Of course, all this kind of thinking opposes the trend of today, which is to live for this world only and pretend that death is not real by not thinking about what really happens at death. The sin of lightmindedness, reinforced by constant distraction,is a real “pandemic” today, even among Orthodox people. Even after we see someone die and we go to the funeral home and see the dead body, one hears no serious talk, no awareness of God’s judgment, heaven, and hell, but only a forced and superficial, cheerful foolishness: “He is in a better place now,” “He is not suffering now,” “He was a good person,” and so forth. Then the next moment they go on to talk about the weather or politics or tomorrow’s football game, and the next day they try to forget all about death and funerals, and they go about their business.

How do they know he is in a better place? How do they know he is not suffering? Do they not know that there is only One Who is good, and that is God alone? Do they not realize that what is called for at this moment is the most earnest prayer, with tears, for the salvation of a fellow sinner like ourselves, and that his death should inspire us to give up our worldly ways and return to spiritual sobriety? This kind of talk and this attitude to death is astonishingly unserious for Christian people.

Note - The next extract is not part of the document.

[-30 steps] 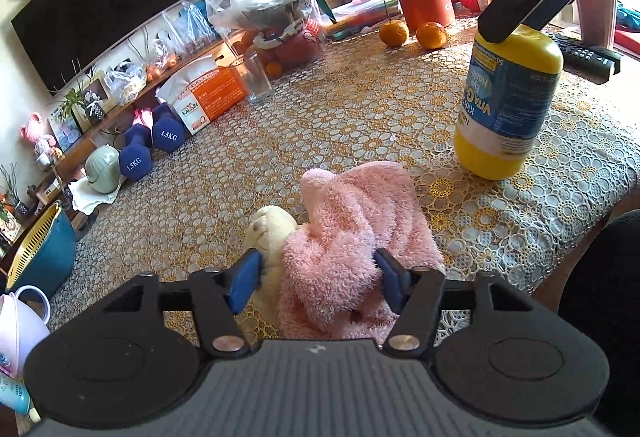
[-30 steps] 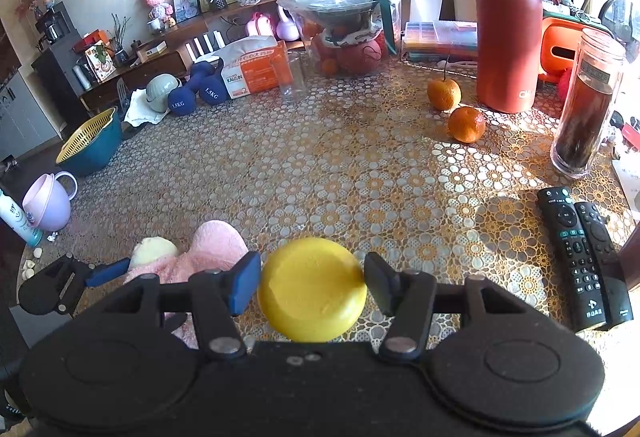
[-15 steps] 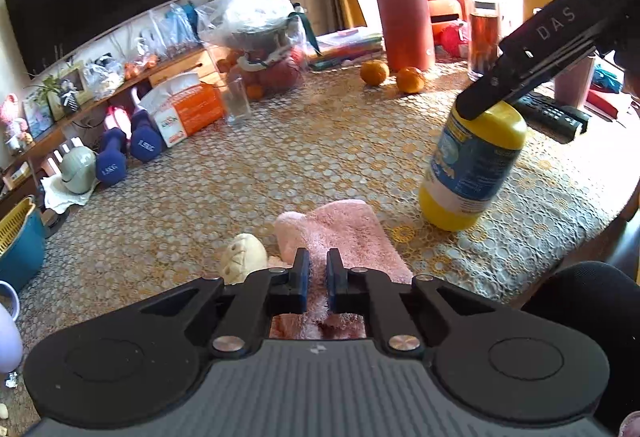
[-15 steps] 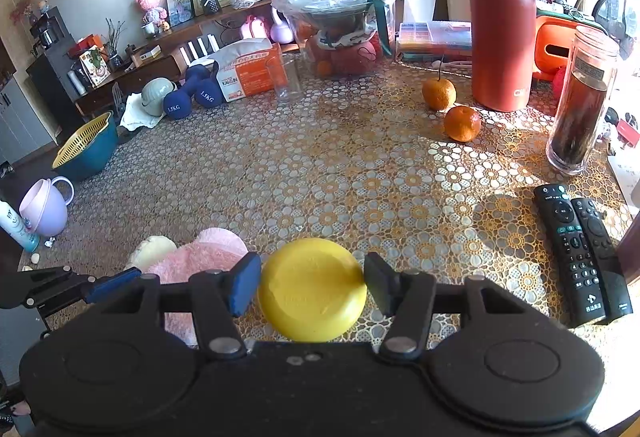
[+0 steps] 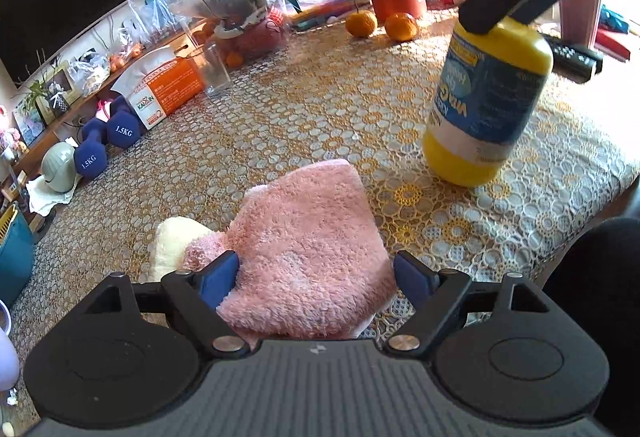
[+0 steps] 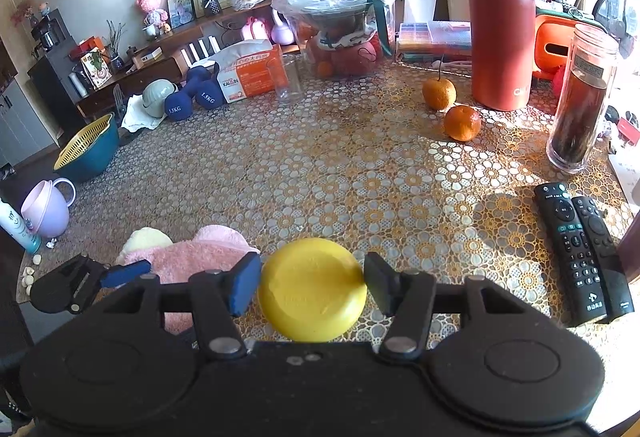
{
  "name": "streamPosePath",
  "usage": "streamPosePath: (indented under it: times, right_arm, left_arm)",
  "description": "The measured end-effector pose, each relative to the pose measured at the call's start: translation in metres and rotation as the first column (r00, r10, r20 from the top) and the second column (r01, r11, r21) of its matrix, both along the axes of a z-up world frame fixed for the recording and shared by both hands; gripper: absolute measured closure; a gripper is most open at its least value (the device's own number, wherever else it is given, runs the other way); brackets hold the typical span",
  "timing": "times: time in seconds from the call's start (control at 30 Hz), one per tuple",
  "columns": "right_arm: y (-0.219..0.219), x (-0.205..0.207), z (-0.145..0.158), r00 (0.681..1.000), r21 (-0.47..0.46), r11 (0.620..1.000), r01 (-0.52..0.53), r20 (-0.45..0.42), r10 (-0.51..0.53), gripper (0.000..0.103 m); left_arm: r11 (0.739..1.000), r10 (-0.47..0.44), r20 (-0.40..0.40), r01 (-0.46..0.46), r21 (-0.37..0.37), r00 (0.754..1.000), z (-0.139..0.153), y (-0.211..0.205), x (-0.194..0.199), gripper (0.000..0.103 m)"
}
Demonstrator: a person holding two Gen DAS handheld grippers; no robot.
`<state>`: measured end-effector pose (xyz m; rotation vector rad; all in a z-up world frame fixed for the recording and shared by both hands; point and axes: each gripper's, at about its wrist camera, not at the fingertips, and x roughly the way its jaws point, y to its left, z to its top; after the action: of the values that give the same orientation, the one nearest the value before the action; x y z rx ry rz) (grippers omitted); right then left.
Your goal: Organize objects
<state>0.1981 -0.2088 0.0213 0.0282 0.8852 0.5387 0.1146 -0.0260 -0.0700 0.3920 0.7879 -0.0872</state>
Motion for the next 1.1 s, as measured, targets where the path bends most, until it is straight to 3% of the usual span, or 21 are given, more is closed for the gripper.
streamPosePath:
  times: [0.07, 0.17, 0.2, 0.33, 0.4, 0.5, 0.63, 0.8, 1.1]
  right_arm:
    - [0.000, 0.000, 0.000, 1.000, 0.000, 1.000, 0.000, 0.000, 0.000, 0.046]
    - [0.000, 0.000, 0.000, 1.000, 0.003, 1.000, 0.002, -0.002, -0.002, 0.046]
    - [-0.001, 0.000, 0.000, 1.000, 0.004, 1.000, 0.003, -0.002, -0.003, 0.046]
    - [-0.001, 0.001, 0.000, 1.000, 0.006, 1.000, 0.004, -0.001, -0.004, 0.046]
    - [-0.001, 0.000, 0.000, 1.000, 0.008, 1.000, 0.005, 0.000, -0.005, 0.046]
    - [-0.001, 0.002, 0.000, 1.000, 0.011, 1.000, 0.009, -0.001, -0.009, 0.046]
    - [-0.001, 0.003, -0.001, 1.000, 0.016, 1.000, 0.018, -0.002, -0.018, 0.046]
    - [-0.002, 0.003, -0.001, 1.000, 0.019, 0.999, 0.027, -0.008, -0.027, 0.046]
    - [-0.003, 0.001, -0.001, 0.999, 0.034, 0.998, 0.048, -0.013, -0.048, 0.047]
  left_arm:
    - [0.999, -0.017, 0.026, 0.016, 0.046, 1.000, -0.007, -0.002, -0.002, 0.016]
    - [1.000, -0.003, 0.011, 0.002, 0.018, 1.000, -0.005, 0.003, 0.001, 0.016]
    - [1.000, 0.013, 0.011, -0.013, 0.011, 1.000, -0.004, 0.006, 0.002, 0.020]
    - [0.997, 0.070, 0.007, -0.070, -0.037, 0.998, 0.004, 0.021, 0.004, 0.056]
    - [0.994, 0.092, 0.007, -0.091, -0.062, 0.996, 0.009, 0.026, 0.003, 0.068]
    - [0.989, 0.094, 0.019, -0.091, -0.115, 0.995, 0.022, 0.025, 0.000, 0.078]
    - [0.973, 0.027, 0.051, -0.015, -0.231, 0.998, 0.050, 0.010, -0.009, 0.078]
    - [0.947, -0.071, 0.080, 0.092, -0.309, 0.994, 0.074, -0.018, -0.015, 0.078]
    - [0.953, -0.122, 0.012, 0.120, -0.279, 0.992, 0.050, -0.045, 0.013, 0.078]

But sadly, this is the kind of worldly talk a priest today often hears when he conducts funerals among supposedly Orthodox people, so deeply have they imbibed the spirit of this world.

What has brought about this obliviousness to the reality of death? First of all, there is the ignorance or forgetfulness of the most fundamental teachings of the Church: the critical need to cleanse the soul before death through Confession, the deeply desired worthy reception of Holy Communion, the Prayers at the Parting of the Soul, the encounter of the soul with demons as it leaves the body, the Particular Judgment, the Final Judgment, and, finally, eternal happiness or eternal damnation. These things cannot be taught too often, too vividly, too plainly, or too forcefully, given the distraction and light-mindedness of the typical person today. (A now reposed pious Greek grandfather of a friend of mine used to have a saying: “All problems start from the amvon,” i.e., spiritual and ecclesiastical problems can be traced to what we priests are preaching and emphasizing – or what we are not teaching! – in our sermons and teachings.) Good old fashioned talk about the Last Things – Death, Judgment, Heaven, and Hell – has never been more needed than today!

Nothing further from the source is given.